We scaled up the API server sequentially from around 10:30, and the scaling up was completed for all servers at 11:00. During the process, all Echo servers died again at 10:41, so we restarted the Echo servers at 11:00. At the same time, we completed vertical scaling of the API servers.

As a result, as you can see from the metrics above, the number of requests to the API server spiked again, but the API server could handle it and seemed to get out of the 30-second reconnect loop from the client.

We found that the Echo server responded within 30 seconds when we accessed the service. But also, some users could not get responses from the Echo server. The graph above shows the relationship between the number of requests to the API server and the latency. You can see that between 11:30(20:30 JST) and 12:30, the number of requests to the API is not decreasing even though the API server is returning responses with low latency, and requests keep coming from the Echo server. (In other words, the Echo server could not return a response to the specific group of clients within 30 seconds, and the reconnection loop continued.)

You can also see this situation from the CPU usage of the Echo server. Since we have enabled IP address-based Sticky Session in LoadBalancer, each client requests a specific Echo server. The metrics below show the CPU usage of the Echo server, and you can see that it keeps a constant CPU usage for a long time. Also, the number of network connections per server is quite uneven.

We couldn’t figure out the cause of the problem for a specific group of clients and decided to restart the Echo server as the situation didn’t improve over time. (Around 12:35)

As a result, it returned normal responses to all users, and at 12:41, we determined that the situation had recovered to normal.

Future Prevention

Although it started with just the failure of the Echo server due to a sudden increase in the number of logins in a short period, we were able to find various issues and improvements from this incident.

1. Fixed the process to be restarted automatically

Echo server was not configured to be automatically restarted by system management daemons such as systemd. We will change the setting so that the process will be restarted automatically even if it dies.

At the same time, modify the startup script to pass the --max-old-space-size option so that the Echo server is ready for vertical scaling.

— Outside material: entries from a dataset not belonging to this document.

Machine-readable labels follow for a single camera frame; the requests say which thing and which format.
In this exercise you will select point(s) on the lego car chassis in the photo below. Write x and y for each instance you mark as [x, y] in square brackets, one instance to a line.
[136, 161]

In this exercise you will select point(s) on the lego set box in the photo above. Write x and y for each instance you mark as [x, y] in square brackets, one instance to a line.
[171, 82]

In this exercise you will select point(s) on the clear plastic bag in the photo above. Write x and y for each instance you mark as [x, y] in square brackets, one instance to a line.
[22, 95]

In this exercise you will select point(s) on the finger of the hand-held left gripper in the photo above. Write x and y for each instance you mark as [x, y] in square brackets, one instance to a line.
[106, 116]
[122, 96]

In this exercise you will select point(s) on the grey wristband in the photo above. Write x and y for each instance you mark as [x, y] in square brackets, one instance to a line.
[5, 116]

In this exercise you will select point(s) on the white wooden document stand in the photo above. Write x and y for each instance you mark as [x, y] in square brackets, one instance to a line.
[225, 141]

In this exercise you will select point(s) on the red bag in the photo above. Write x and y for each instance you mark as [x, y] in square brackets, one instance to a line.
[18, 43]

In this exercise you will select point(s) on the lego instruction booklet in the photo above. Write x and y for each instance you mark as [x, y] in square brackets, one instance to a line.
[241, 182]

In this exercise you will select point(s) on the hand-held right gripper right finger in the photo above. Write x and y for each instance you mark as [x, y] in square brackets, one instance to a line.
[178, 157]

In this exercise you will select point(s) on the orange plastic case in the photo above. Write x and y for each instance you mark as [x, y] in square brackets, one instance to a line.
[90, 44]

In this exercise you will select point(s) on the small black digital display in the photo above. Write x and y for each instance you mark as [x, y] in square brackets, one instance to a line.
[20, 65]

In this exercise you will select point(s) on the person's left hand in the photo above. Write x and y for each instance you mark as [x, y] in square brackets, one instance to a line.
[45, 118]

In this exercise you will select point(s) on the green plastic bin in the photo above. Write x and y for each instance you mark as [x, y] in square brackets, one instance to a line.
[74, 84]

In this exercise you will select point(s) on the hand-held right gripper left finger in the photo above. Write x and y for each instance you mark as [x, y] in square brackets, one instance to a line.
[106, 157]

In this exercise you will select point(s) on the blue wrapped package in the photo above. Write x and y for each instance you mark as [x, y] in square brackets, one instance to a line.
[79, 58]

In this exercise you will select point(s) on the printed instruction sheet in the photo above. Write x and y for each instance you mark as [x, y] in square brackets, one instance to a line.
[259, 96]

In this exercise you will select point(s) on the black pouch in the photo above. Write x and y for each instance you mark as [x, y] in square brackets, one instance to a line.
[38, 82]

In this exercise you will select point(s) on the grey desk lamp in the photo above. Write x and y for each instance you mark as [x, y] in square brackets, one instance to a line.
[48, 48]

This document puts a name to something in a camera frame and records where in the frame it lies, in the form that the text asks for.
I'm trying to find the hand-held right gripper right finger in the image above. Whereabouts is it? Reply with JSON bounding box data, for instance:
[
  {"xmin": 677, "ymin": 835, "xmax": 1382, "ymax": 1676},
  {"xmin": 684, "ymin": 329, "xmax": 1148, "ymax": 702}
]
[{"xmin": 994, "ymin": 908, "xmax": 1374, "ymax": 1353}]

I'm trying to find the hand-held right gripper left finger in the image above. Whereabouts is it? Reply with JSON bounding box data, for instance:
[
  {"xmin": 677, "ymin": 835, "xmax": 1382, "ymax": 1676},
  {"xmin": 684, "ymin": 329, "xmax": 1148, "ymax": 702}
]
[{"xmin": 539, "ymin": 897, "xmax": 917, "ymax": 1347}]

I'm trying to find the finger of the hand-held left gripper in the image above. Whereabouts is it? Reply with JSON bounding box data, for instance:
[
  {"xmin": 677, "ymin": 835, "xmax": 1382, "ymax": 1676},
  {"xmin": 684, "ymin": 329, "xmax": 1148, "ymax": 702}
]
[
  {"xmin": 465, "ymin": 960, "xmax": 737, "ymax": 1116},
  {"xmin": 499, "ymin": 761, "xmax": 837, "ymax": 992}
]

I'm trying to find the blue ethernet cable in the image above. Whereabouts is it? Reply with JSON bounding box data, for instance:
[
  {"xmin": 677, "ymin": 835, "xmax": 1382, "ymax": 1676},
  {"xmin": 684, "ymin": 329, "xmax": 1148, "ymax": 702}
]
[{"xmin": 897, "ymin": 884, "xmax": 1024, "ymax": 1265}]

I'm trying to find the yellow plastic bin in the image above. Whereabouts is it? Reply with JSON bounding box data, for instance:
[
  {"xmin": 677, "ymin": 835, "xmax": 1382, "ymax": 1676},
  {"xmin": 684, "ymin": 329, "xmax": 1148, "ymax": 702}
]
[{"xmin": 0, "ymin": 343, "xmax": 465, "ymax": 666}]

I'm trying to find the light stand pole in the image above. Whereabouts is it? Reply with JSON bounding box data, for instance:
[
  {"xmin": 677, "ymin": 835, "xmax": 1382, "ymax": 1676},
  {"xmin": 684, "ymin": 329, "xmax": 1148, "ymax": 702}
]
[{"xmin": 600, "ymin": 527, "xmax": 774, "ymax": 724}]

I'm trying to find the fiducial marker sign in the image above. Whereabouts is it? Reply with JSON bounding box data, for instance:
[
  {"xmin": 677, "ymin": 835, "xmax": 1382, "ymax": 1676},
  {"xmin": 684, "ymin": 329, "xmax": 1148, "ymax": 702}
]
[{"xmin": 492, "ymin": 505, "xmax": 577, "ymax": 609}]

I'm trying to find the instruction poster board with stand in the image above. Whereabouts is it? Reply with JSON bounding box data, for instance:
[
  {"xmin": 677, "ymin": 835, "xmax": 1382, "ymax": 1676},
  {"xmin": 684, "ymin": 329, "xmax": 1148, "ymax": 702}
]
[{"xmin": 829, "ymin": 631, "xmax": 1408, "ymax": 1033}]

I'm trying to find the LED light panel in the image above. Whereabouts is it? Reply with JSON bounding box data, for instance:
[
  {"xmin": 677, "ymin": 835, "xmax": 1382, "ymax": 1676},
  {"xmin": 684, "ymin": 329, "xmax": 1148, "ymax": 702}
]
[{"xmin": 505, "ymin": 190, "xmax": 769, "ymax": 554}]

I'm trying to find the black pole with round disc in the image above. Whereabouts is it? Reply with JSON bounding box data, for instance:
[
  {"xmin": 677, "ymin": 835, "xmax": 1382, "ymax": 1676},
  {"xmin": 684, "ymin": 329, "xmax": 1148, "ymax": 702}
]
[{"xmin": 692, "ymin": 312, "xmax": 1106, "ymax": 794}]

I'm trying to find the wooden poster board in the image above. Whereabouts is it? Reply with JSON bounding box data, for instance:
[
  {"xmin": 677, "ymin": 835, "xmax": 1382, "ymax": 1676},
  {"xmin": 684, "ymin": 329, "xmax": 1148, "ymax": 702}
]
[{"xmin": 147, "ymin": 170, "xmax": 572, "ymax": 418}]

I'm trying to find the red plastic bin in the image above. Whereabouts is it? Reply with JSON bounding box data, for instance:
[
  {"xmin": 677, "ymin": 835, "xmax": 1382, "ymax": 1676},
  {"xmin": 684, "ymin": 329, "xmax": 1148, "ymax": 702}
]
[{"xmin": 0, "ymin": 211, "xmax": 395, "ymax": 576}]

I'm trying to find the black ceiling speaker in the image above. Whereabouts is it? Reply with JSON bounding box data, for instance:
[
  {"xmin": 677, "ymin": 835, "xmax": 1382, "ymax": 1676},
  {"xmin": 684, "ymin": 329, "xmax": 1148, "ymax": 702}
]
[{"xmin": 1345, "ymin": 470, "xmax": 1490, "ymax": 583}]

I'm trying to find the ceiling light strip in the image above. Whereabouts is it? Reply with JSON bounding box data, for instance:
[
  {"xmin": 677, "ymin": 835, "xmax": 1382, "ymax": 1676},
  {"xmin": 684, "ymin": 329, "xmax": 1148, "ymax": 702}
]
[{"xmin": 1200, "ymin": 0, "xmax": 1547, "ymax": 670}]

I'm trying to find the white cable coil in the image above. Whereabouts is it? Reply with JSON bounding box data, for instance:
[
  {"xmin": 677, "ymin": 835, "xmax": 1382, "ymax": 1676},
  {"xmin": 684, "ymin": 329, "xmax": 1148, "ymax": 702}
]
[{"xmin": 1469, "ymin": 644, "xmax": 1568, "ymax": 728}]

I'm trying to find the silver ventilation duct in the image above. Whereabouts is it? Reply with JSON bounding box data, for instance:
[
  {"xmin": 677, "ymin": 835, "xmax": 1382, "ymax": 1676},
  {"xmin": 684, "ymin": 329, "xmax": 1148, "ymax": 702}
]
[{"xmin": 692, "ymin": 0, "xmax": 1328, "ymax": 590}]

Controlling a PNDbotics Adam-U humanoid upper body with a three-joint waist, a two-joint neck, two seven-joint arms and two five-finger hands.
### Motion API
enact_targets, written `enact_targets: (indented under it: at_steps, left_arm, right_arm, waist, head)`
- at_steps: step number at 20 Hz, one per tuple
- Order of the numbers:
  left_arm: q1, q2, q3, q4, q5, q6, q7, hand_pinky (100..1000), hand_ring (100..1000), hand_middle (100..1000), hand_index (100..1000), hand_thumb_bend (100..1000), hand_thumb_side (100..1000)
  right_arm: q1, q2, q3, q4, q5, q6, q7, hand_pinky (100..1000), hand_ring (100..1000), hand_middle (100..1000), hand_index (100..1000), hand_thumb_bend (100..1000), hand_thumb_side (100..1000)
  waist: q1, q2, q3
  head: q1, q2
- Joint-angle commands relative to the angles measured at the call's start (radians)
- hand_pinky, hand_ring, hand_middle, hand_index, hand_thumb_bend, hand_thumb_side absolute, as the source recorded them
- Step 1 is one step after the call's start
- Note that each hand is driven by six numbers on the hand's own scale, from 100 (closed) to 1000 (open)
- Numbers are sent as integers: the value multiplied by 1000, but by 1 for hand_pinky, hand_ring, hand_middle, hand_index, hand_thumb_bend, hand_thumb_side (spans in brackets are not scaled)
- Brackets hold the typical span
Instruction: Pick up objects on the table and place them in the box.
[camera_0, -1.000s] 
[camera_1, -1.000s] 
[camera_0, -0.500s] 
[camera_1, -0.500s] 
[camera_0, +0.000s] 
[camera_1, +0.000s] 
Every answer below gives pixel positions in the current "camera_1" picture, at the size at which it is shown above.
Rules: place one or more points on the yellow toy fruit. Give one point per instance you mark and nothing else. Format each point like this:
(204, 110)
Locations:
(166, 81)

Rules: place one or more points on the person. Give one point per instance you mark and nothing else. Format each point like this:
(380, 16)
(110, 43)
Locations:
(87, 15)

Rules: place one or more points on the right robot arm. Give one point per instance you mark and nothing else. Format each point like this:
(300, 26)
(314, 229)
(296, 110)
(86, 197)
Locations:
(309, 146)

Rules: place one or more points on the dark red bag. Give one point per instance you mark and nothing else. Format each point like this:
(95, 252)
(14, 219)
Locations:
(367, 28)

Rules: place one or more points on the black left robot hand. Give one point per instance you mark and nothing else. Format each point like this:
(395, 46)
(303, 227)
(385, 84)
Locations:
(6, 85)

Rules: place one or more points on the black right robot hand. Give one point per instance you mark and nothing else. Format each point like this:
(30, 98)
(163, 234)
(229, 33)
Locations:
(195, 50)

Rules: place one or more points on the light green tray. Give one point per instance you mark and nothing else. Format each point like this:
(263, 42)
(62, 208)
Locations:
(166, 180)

2. Change to a horizontally scalable architecture

In the current server configuration, we change the code in the VM directly during deployment. Therefore horizontal scaling is not easily possible. We are in the process of containerizing it and running the service on Kubernetes.

3. Improving the logic for querying the API server

We found that we could reduce the number of queries from the Echo server to the API server to about 1/20 by improving the logic of the requests when the client reconnects. This modification will reduce the impact on the API server even when the Echo server is overloaded.

4. Extend the reconnection interval

The problem that caused this failure is well known as the Thundering herd problem. One of the solutions is to add randomness to the retry interval and to extend the retry interval exponentially. Socket.IO, which we use, implements this by default, but the maximum interval is as short as 30 seconds, which made this recovery more difficult. We will extend it to an even longer time.

Conclusion

The architecture of the infrastructure has a lot of room to grow, and we were afraid to disclose it to the public. Still, we decided to write this incident report to ensure transparency and let users know the current situation.

In a physical office, you don’t suddenly lose the ability to talk. The same should be true for virtual offices. We would like to enhance the reliability of our service so that people can use oVice as sure as night follows day.

Once again, we would like to apologize to all the users affected by this outage.